From top to bottom, print the listing word for word and skip any pictures it contains.

● **Data below**:
*** Block opens ***

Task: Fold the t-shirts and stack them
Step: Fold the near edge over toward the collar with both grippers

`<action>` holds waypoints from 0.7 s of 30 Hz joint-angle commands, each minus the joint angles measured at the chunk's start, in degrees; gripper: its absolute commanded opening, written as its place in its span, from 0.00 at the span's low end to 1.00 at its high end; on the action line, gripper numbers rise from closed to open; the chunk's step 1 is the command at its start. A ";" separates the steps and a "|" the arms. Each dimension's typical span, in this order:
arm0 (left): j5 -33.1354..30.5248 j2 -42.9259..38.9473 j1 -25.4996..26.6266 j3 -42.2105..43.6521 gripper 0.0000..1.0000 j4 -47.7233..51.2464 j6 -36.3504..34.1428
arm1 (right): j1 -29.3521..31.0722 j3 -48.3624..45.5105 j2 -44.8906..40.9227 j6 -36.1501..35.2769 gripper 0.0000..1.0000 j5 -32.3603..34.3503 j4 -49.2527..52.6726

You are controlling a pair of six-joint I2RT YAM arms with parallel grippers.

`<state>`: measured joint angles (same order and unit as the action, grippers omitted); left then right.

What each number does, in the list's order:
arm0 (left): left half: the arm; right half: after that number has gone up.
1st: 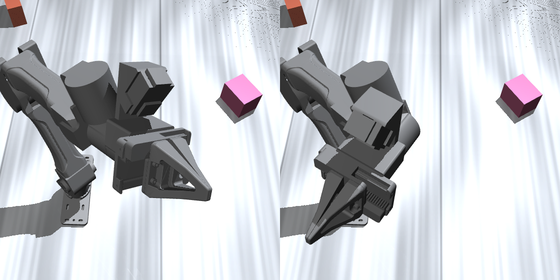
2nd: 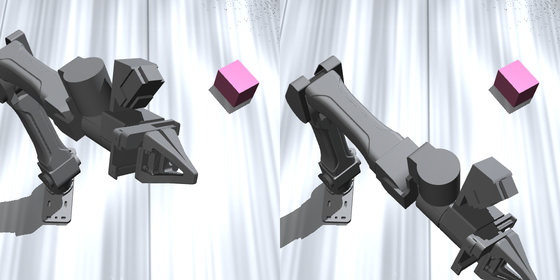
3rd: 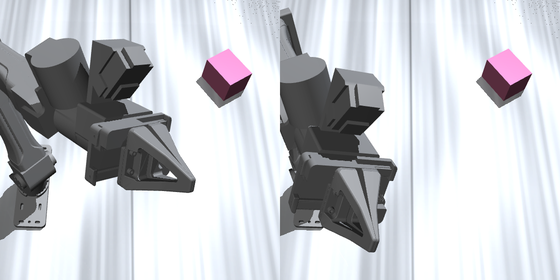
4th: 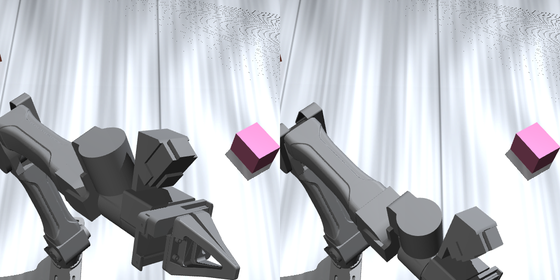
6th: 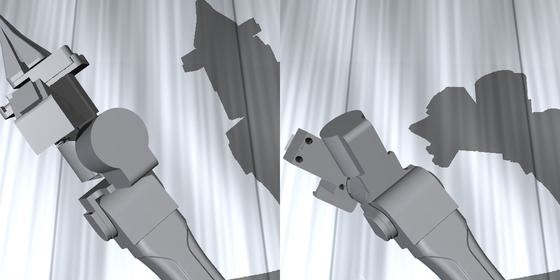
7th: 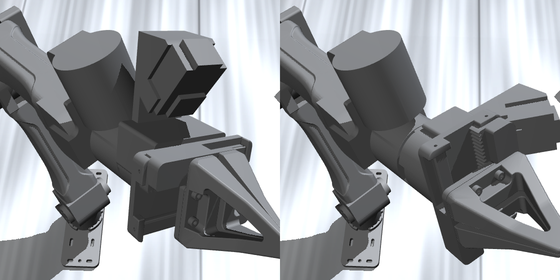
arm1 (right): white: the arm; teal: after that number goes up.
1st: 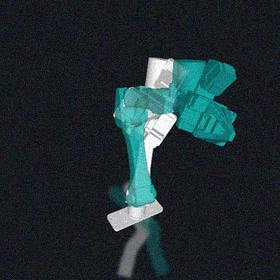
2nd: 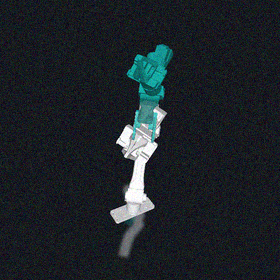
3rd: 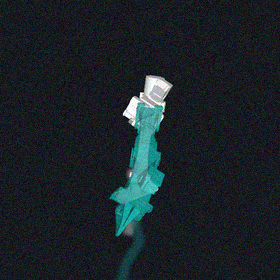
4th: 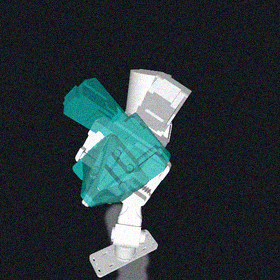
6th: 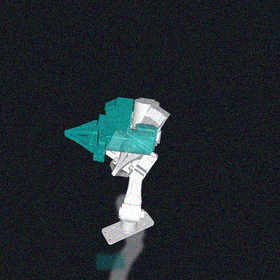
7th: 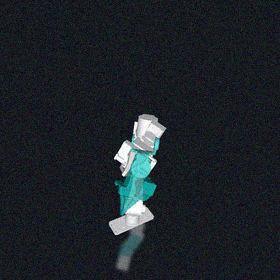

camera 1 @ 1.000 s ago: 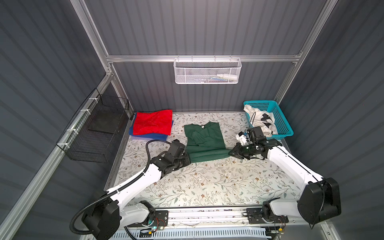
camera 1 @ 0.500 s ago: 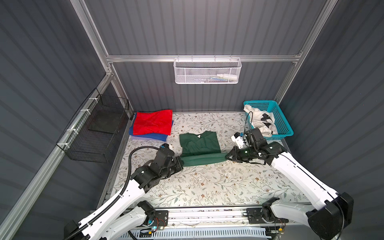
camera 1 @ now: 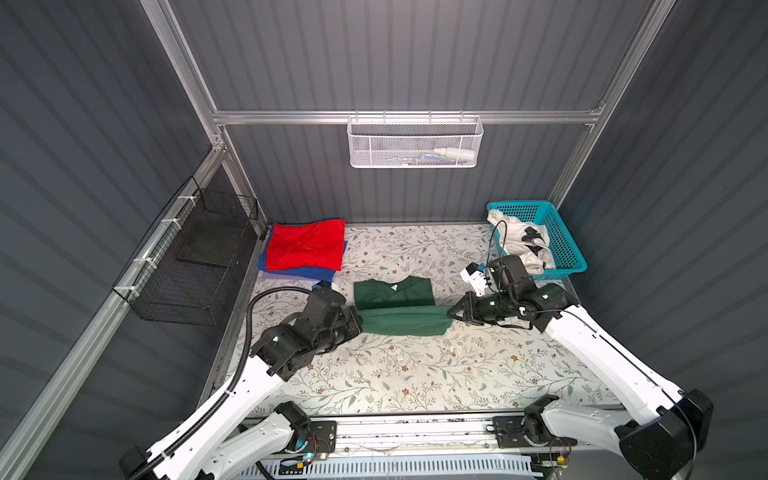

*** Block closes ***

● **Written answer**:
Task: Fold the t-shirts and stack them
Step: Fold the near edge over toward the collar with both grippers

`<action>` holds waypoints from 0.7 s of 30 Hz joint-angle commands, each minus the joint angles measured at the chunk's start, in degrees; gripper: its absolute commanded opening, written as its place in its span, from 0.00 at the span's low end to 1.00 at its high end; on the action line, gripper numbers rise from closed to open; the chunk's step 1 is the command at its start. A ";" separates the steps and a "|" the arms. Each dimension's typical span, in this order:
arm0 (left): j5 -33.1354..30.5248 j2 -42.9259..38.9473 j1 -25.4996..26.6266 j3 -42.2105..43.6521 gripper 0.0000..1.0000 j4 -47.7233..51.2464 j6 -36.3504..34.1428
arm1 (right): j1 -29.3521..31.0722 j3 -48.3624..45.5105 j2 -44.8906..40.9227 j6 -36.1501..35.2769 gripper 0.0000..1.0000 j5 -32.3603..34.3503 j4 -49.2527..52.6726

You are controlling a pair of six-joint I2RT YAM arms with parallel grippers.

`<state>`: measured joint angles (same order and unit as the action, grippers omitted); left then right.

What each number does, in the list's order:
arm0 (left): left half: the arm; right half: after that number has gone up.
1st: 
2nd: 
3rd: 
4th: 
6th: 
7th: 
arm1 (right): white: the arm; teal: after that number goes up.
1st: 
2nd: 
3rd: 
4th: 
6th: 
7th: 

camera 1 @ 1.000 s ago: 
camera 1 @ 0.500 s ago: 
camera 1 @ now: 

This response is complete, and nothing else is pending.